• Dataset excerpts
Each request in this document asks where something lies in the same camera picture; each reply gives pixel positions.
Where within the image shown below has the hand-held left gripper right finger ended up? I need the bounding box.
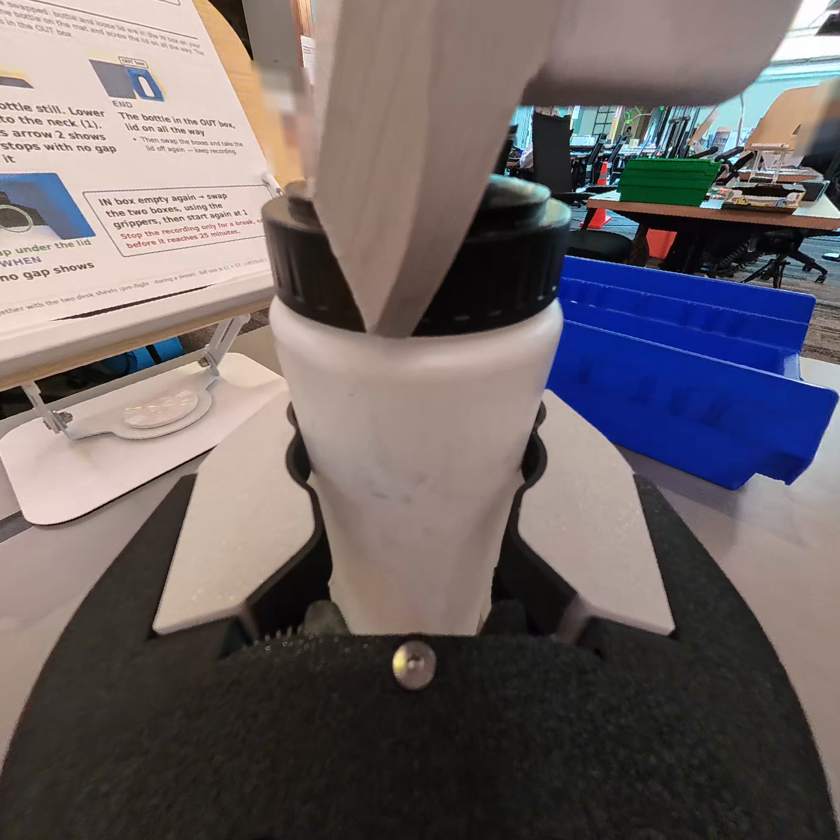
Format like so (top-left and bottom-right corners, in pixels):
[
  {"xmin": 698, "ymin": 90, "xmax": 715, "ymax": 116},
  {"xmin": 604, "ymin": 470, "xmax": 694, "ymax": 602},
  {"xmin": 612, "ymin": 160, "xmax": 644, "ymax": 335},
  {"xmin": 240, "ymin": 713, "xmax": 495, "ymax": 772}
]
[{"xmin": 495, "ymin": 390, "xmax": 677, "ymax": 642}]

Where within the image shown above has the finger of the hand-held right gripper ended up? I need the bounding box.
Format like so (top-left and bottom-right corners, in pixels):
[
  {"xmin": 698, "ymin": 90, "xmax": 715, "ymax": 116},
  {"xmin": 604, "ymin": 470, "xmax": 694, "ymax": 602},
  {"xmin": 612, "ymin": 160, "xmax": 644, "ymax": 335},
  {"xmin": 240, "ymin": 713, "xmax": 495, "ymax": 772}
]
[
  {"xmin": 520, "ymin": 0, "xmax": 806, "ymax": 107},
  {"xmin": 312, "ymin": 0, "xmax": 567, "ymax": 340}
]

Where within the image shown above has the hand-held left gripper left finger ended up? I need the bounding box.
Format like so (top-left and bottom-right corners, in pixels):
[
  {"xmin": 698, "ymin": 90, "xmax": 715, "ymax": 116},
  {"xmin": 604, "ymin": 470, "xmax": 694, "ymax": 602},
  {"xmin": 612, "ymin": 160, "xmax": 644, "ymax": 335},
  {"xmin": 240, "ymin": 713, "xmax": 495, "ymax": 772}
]
[{"xmin": 152, "ymin": 400, "xmax": 332, "ymax": 636}]

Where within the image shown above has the black bottle lid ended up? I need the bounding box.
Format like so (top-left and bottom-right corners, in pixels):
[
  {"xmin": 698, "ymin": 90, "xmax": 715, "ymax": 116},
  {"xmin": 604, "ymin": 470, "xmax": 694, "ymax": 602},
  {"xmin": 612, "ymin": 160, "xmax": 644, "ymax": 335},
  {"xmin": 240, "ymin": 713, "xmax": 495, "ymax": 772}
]
[{"xmin": 261, "ymin": 174, "xmax": 572, "ymax": 340}]

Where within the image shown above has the blue plastic bin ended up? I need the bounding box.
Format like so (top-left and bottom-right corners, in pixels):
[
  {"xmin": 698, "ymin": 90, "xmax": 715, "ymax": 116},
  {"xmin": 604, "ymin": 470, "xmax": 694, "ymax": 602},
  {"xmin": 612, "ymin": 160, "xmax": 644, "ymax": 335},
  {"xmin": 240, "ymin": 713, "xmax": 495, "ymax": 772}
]
[{"xmin": 546, "ymin": 256, "xmax": 840, "ymax": 491}]

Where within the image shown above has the white plastic bottle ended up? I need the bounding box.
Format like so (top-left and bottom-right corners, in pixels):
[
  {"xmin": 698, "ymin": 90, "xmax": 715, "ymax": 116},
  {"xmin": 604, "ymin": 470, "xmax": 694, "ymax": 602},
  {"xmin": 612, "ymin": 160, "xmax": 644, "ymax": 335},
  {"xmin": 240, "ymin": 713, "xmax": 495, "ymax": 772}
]
[{"xmin": 269, "ymin": 295, "xmax": 565, "ymax": 636}]

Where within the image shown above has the green crate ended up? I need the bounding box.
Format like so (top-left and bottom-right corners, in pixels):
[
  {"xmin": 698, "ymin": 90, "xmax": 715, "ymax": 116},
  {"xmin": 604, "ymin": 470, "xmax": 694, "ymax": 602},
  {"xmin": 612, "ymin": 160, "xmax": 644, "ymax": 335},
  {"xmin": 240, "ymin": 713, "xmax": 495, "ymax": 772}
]
[{"xmin": 618, "ymin": 157, "xmax": 723, "ymax": 209}]

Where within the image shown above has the black office chair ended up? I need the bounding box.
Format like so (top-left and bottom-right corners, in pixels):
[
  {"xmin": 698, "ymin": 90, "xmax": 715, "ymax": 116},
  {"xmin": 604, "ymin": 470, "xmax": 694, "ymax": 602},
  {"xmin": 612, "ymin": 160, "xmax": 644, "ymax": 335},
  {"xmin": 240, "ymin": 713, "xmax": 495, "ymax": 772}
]
[{"xmin": 530, "ymin": 112, "xmax": 632, "ymax": 265}]

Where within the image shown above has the wooden document stand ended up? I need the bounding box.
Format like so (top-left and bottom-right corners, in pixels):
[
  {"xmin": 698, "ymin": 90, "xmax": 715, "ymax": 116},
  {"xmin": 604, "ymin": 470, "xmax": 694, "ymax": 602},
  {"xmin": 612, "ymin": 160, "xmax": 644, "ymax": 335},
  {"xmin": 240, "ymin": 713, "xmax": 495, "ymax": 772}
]
[{"xmin": 747, "ymin": 85, "xmax": 829, "ymax": 173}]

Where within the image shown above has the orange traffic cone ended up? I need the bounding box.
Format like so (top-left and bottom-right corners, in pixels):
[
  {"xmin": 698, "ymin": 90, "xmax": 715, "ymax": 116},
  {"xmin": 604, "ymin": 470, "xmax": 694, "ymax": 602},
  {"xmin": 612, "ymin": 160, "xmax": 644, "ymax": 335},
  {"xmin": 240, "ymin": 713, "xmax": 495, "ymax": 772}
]
[{"xmin": 581, "ymin": 161, "xmax": 613, "ymax": 232}]

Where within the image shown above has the instruction sheet on wooden stand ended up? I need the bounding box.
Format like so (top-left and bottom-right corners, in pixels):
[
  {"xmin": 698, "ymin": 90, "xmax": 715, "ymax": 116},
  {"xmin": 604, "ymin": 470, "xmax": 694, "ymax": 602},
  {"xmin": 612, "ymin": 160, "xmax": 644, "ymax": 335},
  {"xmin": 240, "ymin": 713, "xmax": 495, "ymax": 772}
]
[{"xmin": 0, "ymin": 0, "xmax": 311, "ymax": 527}]

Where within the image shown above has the wooden side table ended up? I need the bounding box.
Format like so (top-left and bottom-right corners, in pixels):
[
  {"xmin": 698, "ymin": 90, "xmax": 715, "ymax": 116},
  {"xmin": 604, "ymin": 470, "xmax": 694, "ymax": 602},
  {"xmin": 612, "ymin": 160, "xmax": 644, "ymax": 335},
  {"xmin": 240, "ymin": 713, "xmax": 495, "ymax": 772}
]
[{"xmin": 586, "ymin": 189, "xmax": 840, "ymax": 265}]

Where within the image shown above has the blue bag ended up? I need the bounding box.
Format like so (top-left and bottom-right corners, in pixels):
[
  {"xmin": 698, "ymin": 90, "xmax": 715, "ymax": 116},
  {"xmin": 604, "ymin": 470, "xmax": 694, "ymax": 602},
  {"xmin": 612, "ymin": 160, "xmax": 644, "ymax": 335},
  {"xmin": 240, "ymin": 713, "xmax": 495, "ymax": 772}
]
[{"xmin": 126, "ymin": 340, "xmax": 182, "ymax": 366}]

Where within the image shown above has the printed instruction sheet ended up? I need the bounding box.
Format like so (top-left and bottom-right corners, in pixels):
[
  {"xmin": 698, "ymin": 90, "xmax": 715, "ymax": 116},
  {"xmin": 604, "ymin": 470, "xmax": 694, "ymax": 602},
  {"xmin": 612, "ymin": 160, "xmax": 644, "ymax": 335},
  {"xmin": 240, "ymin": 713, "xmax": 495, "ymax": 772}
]
[{"xmin": 0, "ymin": 0, "xmax": 278, "ymax": 324}]

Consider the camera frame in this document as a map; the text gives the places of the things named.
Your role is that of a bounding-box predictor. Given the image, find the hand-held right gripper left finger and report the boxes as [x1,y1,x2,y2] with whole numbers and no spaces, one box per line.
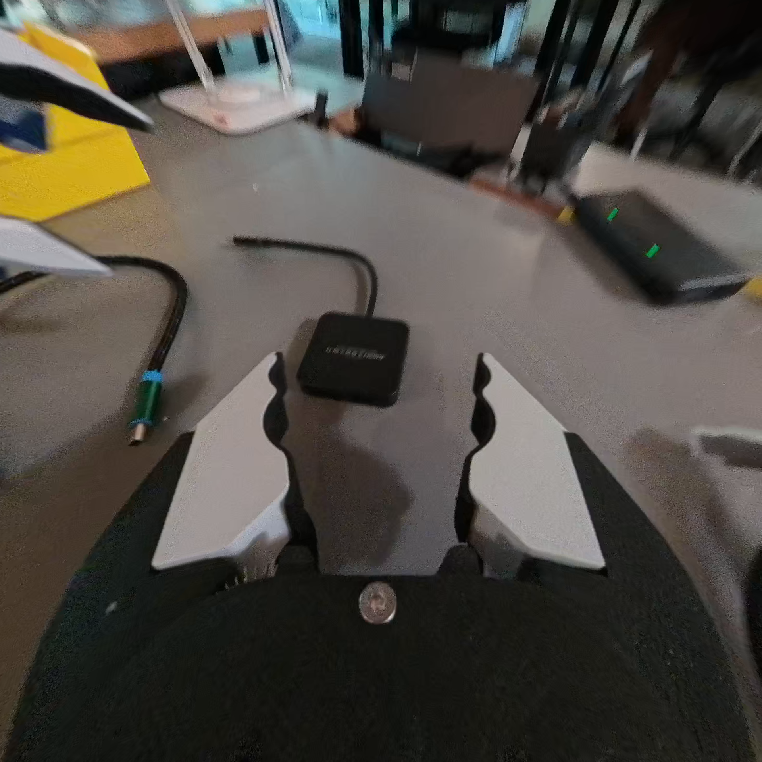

• What needs to be done
Where a line of the data contains the string "finger", include it in a count, and state that count alone.

• Response to this task
4